Grundsätzlich wird die Umsatzsteuer nach vereinbarten Entgelten berechnet; das bedeutet, dass die Umsatzsteuer mit Ablauf des Voranmeldungszeitraums entsteht, in dem die jeweilige Leistung ausgeführt worden ist (sog. Soll-Besteuerung, vgl. § 13 Abs. 1 Nr. 1 Buchst. a UStG).
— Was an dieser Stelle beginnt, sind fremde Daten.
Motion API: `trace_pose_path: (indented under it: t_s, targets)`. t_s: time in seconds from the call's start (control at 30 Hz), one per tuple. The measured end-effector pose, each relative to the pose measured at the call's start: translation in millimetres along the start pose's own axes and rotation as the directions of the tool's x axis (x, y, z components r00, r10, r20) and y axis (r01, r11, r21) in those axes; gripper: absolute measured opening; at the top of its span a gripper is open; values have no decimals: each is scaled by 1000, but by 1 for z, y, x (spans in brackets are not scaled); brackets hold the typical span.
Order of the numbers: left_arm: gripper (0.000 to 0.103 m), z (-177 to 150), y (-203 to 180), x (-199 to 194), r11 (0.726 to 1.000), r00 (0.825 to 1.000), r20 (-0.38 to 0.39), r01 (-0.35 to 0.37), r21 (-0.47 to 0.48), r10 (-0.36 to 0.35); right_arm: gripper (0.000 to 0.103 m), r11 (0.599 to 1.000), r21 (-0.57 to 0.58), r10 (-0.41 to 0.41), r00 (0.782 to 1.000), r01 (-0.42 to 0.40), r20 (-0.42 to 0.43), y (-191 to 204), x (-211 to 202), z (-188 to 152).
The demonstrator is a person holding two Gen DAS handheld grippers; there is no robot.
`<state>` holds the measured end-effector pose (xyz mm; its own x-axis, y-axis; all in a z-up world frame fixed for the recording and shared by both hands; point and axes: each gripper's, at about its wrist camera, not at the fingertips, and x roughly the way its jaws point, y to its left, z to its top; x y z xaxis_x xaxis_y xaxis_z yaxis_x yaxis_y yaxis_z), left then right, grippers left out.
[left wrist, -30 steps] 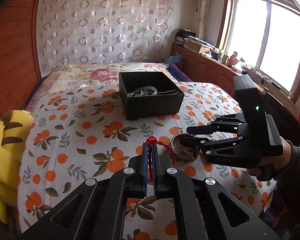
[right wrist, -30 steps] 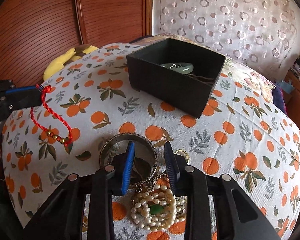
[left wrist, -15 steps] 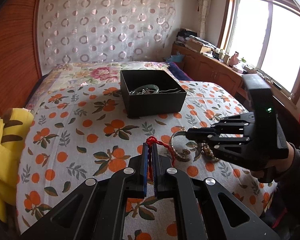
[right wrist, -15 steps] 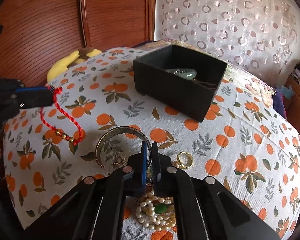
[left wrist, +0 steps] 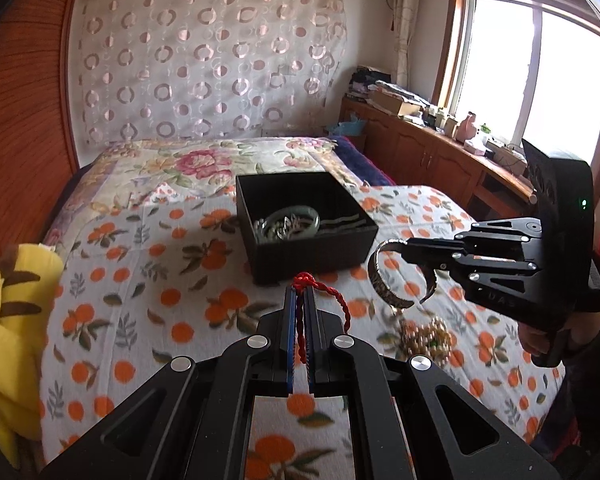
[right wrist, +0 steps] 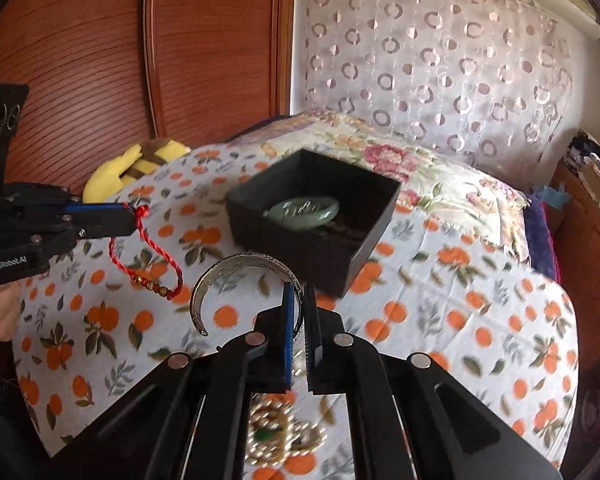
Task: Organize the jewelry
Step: 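Carry the red bracelet and silver bangle over the black box and open both tools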
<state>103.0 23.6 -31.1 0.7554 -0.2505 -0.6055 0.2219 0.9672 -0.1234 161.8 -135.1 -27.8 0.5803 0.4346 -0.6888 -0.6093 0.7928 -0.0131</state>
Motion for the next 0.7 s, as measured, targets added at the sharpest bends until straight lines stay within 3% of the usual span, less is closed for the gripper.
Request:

Auf Antrag kann das Finanzamt die Berechnung der Umsatzsteuer nach vereinnahmten Entgelten (§ 20 UStG) gestatten; dann entsteht die Umsatzsteuer erst mit Ablauf des Voranmeldungszeitraums, in dem das Entgelt für die Leistung tatsächlich vereinnahmt worden ist (sog. Ist-Besteuerung, vgl. § 13 Abs. 1 Nr. 1 Buchst. b UStG).
Für Überweisungen hat der Bundesfinanzhof17 aktuell entschieden, dass die Vereinnahmung erst im Zeitpunkt der Gutschrift auf dem Konto des Zahlungsempfängers vorliegt, selbst wenn die Wertstellung (Valutierung) des Betrags bereits zu einem früheren Zeitpunkt wirksam wurde.
Entscheidend für die Vereinnahmung ist, dass der Kontoinhaber erst mit der Gutschrift über das Entgelt verfügen kann.
Demgegenüber ist die Wertstellung eine von der Gutschrift unabhängige Buchung, die nur für die Zinswirksamkeit relevant ist.
Auch wenn Wertstellung und Gutschrift regelmäßig am selben Tag erfolgen, ist beim Monats-, Quartals- oder Jahreswechsel verstärkt auf die richtige zeitliche Zuordnung zu achten.
17 BFH-Urteil vom 17.08.2023 V R 12/22.